Before the polls opened in New Hampshire, pundits, including the self-styled "best political team on television," had declared Sen. Barack Obama the winner and pronounced Sen. Hillary Clinton's campaign over.
The MSM have largely abandoned their traditional role as watchdogs of our democracy. Instead, TV pundits’ baseless and incessant chatter is undermining the democratic process.
My friend Danny Schechter, an Emmy Award-winning TV producer and director of "Counting on Democracy," a documentary about the 2000 election debacle that I wrote and produced, told me:
It's Florida all over again. It's perception trumping reality. I don't expect them to rethink how they cover elections and do something different. They have a template, the same clichés; just the names of the candidates change.

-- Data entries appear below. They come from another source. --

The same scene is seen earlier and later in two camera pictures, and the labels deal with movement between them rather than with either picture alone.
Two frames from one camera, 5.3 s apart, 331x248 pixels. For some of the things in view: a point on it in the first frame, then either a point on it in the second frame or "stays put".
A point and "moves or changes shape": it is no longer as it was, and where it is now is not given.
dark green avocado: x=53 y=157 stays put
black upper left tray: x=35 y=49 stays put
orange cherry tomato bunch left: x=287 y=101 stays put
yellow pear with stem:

My fear was that Obama would win and the media would say the election was over. They would have confirmed their own suspicions and wrapped up the whole process.
The MSM wring their hands over citizen journalism, but they refuse to accept that their own performance has given rise to the growing cohort of "people who were formerly their audience," in Jay Rosen's formulation.
The know-it-all pundits said Iowa showed the country had moved beyond race but New Hampshire told the rest of the story. When white voters are faced with a black candidate, they often tell pollsters what they want to hear. But in the privacy of the voting booth, the "Bradley effect" kicks in:
But there was no Bradley effect in last week's Iowa caucuses. Obama led in the polls and he led on election night. But, in Iowa, it was a public caucus where neighbors saw who neighbors backed.
In New Hampshire, as in California in 1982, in Virginia in 1989 and North Carolina in 1990, the presidential primary voting took place in private – behind the curtain of a voting booth. It was possible for voters who had said they were for Obama to cast their ballots for Clinton.
That's how "The Bradley Effect" works.
And if "The Bradley Effect" was in play in New Hampshire, then Barack Obama may face a greater struggle to bridge the often-unmentioned gaps that remain in a nation that has long been divided along lines of race and class.
It is not merely Obama's struggle, however. It is America's struggle, as well.
On Tuesday night, Obama told his supporters:
We've been asked to pause for a reality check.
America's racial history tells us that reality sometimes bites.